SwiGLU was introduced in the PaLM paper by Google Research as an improvement over other activation functions for transformer models. While there isn't a comprehensive theoretical explanation for why SwiGLU outperforms alternatives like ReLU or GELU, empirical results show it leads to better performance in large language models. It's now commonly used in many state-of-the-art transformer architectures.

Illustration of SwiGLU and other similar activation functions
Experiments
SwiGLU reduces perplexity by ~2 points but decreases throughput by ~100,000, slowing training and increasing GPU memory usage by ~350MB.
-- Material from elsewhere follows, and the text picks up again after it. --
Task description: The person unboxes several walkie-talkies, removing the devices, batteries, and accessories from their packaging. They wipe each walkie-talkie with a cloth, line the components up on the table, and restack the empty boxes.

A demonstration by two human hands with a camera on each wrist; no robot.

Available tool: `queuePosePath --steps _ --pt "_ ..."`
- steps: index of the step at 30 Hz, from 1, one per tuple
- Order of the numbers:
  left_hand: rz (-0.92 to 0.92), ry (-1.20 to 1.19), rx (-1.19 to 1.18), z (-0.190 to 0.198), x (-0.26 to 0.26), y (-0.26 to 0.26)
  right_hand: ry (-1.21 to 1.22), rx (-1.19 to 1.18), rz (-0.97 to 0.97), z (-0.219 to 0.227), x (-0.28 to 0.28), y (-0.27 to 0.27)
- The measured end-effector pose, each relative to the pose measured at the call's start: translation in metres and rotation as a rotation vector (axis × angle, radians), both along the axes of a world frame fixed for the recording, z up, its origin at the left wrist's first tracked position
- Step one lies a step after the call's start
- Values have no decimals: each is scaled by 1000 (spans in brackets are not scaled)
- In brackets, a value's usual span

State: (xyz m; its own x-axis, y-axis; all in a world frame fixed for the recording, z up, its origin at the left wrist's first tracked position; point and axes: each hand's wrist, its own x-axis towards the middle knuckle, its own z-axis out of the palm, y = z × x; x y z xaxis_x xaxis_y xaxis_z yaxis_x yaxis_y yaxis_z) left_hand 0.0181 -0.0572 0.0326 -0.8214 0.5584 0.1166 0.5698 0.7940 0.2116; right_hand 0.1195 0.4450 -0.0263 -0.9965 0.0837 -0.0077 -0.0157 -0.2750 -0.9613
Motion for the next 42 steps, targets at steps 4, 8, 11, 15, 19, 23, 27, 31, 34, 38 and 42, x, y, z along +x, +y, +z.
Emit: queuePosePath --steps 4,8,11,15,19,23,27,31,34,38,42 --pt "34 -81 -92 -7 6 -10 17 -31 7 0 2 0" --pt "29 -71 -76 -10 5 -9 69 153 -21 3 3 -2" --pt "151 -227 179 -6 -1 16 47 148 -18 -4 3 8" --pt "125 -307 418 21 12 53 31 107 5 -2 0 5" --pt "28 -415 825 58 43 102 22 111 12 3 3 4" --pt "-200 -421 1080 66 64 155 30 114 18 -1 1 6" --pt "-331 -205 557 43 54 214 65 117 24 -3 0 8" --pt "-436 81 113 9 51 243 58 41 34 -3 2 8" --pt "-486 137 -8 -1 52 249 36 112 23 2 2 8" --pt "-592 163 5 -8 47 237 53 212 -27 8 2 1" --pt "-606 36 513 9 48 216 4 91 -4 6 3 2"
SwiGLU, despite being a small implementation change, have decreased the perplexity by ~2 points throughout training. Therefore, SwiGLU is an easy way to decrease the models perplexity considering its ease of implementation. One obvious drawback of SwiGLU is the introduction of trainable parameters. Despite being a clear advantage for model perplexity, it has caused the model to be slower according to different metrics. First, as evident from the zoomed in perplexity figure, the swiglu training is cutoff at ~20k, while the baseline continued training until ~22k. Since we have allowed each model to train for 3 hours, this indicates that the training of the SwiGLU model was slower than the baseline. When we dig further, we also see that the training throughput is 100.000 tokens less than the baseline. Lastly, the new parameters have introduced 350MB more GPU Memory usage throughout training iterations. Even if SwiGLU boosts model capability, there are concerns about memory usage, training and inference speed.
SOAP Optimiser
Core Idea
The SOAP optimizer (Second-Order Approximate Propagation) aims for rapid early‑stage progress. The idea is to bridge ideas from quasi-Newton methods and modern large-scale deep learning optimization. It's particularly notable for its ability to approximate second-order updates using only first-order information, while retaining compatibility with large-scale training. The core idea is to track a low-rank approximation to the curvature of the loss landscape, and use it to update parameters more efficiently than standard first-order methods like Adam.
Experiments
Here, it proved somewhat counter-productive: SOAP reduced throughput by almost 40%, although perplexity was slightly better than AdamW in performance, overtaking it after step 2500. Because of the throughput reduction, SOAP implementation is not advantageous according to our analysis.
MUON Optimiser
Core Idea
MUON (MomentUm Orthogonalized by Newton-Schulz) is an optimizer designed only for the hidden layers of neural networks, particularly those with 2D parameters. It operates by first computing the standard momentum-based gradient updates and then applying a Newton-Schulz iteration to orthogonalize these updates. This orthogonalization process aims to improve the conditioning of the updates, potentially leading to better training dynamics and efficiency.
Experiments
MUON gives slightly worse perplexity and throughput than the baseline, although this may be well within the margin of error.
However, in our experiments on GPT‑2 Small—a dense, low-parameter regime—MUON under‑performed: it yielded +0.8 perplexity and 6 % slower training compared to AdamW. We attribute this to a mismatch between MUON's hyperparameter tuning and the dense characteristics of our toy workload. Even though we have done hyperparameter tuning -as far as our computational budget allowed us to- it was not enough the bring out the true potential that is expected from MUON, suggesting less robustness against hyperparameter tuning.
RMSNorm
RMS norm is a simple change to the normalization step in which we drop mean subtraction to simplify. We measured a +2 % tokens/s boost with equal perplexity. The change is independent and easy to integrate., but the effect size is small.